La svolta, dal punto di vista storico e culturale, è stata rappresentata dalla fondazione di Israele nel 1948: la guerra che per gli israeliani è d'Indipendenza, e che invece viene chiamata dai palestinesi nakba, la catastrofe. In quell'anno, infatti, migliaia di arabi residenti nei territori del nascente stato israeliano fuggono o vengono cacciati dai loro villaggi. Nella ricostruzione fornita da Alon Altaras, gli intellettuali e gli scrittori israeliani colgono la gravità dell'evento, portando allo sviluppo - già dagli anni Cinquanta - di una letteratura nazionale che vuole far conoscere e vuole far riflettere, non solo sulle tragedie connesse a questo momento storico, ma anche sulle ripercussioni morali che quelle azioni avrebbero potuto avere sull'identità e sulla cultura israeliana.
Così inserendosi nel solco tracciato da Yizhar Smilansky ad Amos Oz, da Meir Wieseltier ad Avraham Yehoshua, il Professor Altaras ha raccontato una realtà culturale a tratti sconosciuta al pubblico non israeliano, citando anche una serie di autori arabo-israeliani come Emile Habibi, Anton Shammas e Sayed Kashua impegnati nel presentare la “figura dell'arabo”, non solo in quanto elemento "altro" al quale contrapporre un senso di appartenenza comunitaria , come si è soliti immaginare, bensì come parte integrante di un più ampio processo di riflessione culturale e sociale ancora oggi in atto.
Il percorso delineato ha permesso di approfondire la conoscenza di una tradizione di pensiero che trova sostegno in parte dell’opinione pubblica israeliana anche se, ad oggi, essa risulta essere portatrice di una visione che fatica ad affermarsi come corrente maggioritaria. Nonostante questo, è interessante notare come molte delle opere di questi autori siano adottate come testi scolastici nelle scuole superiori in Israele, permettendo così la diffusione di una cultura che si caratterizza per il suo continuo interrogarsi sull’identità, non solo in quanto risultato di un processo interno alla società, ma soprattutto come esito dell’incontro con ciò che è esterno.
Ne emerge quindi un dibattito, un continuo confronto della cultura israeliana non solo con la “figura dell’arabo”, ma, soprattutto, con le diverse anime che la compongono e che molte volte danno vita a complesse divisioni politiche e sociali e linee di frattura, evocate dallo stesso prof.
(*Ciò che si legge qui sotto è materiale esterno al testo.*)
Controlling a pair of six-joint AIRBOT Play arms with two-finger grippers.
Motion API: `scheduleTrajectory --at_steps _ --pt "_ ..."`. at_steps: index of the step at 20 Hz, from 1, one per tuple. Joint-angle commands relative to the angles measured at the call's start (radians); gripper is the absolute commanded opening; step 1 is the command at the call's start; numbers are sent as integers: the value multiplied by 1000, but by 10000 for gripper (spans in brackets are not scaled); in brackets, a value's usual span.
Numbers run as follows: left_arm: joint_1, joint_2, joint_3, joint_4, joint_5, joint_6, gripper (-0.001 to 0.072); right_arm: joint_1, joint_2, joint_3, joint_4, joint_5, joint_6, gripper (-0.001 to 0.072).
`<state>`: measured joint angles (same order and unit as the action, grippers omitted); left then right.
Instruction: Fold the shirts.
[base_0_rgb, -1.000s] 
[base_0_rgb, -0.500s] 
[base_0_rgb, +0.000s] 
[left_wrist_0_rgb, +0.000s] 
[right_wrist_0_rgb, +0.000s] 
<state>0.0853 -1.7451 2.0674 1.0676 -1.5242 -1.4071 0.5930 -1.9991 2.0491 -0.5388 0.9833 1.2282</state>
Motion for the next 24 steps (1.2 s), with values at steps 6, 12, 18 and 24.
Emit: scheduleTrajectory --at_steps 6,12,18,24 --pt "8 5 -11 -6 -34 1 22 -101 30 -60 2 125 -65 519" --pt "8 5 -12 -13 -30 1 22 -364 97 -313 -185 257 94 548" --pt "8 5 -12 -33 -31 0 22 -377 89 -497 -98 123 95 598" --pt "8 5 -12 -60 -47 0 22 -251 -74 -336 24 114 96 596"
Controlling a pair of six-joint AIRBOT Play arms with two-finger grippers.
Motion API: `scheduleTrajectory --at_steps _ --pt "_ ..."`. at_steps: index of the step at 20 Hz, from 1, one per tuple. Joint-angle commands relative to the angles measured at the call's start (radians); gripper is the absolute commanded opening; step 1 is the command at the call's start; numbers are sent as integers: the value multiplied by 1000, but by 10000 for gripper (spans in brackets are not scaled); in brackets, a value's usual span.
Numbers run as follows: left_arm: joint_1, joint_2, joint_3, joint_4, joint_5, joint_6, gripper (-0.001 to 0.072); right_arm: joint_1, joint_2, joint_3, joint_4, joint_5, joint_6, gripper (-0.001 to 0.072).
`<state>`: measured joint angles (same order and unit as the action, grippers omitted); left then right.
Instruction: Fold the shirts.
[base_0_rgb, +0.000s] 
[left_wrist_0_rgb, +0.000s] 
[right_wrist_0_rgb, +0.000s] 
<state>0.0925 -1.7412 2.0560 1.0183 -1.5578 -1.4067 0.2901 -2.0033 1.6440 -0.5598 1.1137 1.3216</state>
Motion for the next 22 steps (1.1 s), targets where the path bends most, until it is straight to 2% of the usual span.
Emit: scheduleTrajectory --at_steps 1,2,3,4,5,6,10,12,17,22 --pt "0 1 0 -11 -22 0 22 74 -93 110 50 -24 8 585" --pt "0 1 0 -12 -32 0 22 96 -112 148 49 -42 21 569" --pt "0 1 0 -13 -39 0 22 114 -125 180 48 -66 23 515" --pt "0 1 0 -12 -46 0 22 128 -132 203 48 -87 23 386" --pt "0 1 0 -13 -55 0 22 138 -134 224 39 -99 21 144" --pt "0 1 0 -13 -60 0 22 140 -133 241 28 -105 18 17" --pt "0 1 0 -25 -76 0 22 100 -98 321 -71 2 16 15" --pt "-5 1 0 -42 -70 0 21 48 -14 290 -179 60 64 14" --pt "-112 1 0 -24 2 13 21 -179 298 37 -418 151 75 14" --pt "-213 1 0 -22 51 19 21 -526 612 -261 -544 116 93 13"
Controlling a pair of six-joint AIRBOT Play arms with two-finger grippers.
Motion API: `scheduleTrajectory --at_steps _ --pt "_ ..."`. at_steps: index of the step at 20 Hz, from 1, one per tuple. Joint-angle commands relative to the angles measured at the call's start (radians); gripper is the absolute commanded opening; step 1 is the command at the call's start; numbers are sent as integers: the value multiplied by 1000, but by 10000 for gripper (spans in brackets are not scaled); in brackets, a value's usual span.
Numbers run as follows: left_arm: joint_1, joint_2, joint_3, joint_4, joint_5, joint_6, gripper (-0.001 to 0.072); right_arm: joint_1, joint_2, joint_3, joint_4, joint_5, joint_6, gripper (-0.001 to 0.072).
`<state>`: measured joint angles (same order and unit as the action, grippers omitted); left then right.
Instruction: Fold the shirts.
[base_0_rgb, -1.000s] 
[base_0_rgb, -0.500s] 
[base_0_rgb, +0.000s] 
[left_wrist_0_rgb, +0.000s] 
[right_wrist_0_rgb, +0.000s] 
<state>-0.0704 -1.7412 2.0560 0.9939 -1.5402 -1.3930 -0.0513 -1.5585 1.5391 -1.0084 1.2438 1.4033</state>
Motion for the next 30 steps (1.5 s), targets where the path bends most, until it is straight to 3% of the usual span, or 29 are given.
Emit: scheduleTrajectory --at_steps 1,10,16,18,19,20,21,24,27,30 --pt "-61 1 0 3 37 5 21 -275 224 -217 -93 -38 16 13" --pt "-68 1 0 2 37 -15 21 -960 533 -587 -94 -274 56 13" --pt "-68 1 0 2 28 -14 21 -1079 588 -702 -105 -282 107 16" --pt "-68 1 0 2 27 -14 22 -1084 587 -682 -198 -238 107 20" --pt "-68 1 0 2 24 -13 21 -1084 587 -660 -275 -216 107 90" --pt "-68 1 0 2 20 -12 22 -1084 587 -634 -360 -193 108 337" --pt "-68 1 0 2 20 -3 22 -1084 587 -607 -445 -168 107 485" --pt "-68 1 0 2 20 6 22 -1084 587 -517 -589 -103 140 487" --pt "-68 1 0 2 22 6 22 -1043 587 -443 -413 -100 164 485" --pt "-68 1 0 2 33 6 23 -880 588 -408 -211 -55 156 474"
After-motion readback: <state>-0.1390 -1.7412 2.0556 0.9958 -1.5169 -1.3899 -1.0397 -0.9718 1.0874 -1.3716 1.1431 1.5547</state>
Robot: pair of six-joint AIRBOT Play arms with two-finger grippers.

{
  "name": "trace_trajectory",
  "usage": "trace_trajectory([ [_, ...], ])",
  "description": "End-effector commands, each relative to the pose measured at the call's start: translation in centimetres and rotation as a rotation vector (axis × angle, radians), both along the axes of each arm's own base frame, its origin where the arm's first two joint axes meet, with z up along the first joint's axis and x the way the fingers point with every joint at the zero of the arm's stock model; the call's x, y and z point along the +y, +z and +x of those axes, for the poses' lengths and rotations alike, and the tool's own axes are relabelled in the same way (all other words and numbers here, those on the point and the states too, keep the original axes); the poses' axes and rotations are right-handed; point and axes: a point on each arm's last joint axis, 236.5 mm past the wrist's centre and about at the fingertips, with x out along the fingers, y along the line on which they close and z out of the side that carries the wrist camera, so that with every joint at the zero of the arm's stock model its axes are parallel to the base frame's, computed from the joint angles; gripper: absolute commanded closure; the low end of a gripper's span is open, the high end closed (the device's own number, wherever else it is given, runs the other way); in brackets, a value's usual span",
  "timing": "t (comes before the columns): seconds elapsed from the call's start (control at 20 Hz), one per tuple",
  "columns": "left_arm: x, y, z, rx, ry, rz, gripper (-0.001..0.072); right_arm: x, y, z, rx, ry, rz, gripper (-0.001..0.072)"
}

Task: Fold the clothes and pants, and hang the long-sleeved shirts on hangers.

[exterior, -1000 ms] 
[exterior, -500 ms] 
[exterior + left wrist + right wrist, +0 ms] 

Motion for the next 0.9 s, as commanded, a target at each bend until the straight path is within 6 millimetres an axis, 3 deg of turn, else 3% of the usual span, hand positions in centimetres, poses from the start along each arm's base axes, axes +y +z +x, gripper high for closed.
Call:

Altaras a conclusione dell’incontro, e che tanta influenza hanno avuto sugli esiti del conflitto israelo-palestinese: "Di una cosa sono certo che, come avete visto attraverso le letture di queste opere, le politiche aggressive e violente dei vari governi israeliani che si sono succeduti non possono affermare di aver avuto l'appoggio degli intellettuali, degli scrittori e degli artisti che, anzi, hanno sempre voluto sottolineare il pericolo di questi atteggiamenti".